DIRECTIONS: Please return the lines of the data below, word for word, from the first line through the line containing "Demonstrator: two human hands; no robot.".

= Beginning of Section =

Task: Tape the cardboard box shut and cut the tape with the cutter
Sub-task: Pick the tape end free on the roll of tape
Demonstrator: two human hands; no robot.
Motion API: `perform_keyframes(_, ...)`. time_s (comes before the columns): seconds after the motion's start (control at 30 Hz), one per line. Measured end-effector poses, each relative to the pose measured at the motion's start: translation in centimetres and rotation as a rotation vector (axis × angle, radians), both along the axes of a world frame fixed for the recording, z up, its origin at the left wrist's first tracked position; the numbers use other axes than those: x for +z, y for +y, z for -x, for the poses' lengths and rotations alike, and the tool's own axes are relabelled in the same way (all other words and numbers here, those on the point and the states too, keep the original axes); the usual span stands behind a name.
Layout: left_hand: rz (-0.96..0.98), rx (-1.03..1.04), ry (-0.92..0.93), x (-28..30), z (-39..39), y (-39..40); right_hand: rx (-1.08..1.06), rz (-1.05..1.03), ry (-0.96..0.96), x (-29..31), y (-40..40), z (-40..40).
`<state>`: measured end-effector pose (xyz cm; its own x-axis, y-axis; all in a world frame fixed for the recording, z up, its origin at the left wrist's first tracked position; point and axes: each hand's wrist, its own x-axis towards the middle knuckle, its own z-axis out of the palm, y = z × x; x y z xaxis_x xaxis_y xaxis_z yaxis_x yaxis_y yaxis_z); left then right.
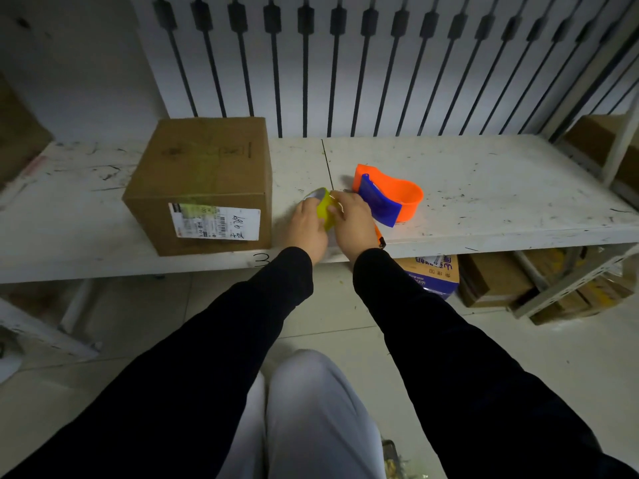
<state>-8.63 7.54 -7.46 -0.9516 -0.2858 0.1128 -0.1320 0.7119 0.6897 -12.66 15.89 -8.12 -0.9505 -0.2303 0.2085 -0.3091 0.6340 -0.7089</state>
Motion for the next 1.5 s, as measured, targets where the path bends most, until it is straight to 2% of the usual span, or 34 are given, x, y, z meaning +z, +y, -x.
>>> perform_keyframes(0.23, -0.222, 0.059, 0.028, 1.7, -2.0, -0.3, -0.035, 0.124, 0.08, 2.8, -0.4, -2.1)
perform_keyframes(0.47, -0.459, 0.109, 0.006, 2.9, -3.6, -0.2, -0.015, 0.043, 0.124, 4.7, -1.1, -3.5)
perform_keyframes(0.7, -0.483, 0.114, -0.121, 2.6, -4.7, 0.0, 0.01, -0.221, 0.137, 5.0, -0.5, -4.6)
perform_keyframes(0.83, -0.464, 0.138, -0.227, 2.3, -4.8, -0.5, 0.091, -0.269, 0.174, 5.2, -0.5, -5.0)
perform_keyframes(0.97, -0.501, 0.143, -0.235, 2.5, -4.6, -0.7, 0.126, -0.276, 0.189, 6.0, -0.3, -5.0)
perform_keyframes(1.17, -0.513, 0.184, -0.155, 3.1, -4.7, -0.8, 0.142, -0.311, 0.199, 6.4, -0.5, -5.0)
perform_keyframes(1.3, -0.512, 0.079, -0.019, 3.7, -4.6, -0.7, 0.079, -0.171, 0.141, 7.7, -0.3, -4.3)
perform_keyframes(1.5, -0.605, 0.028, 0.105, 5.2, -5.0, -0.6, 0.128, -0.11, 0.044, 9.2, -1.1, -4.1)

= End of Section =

YOUR RESPONSE:
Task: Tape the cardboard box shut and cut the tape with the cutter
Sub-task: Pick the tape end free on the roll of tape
Demonstrator: two human hands; no robot.

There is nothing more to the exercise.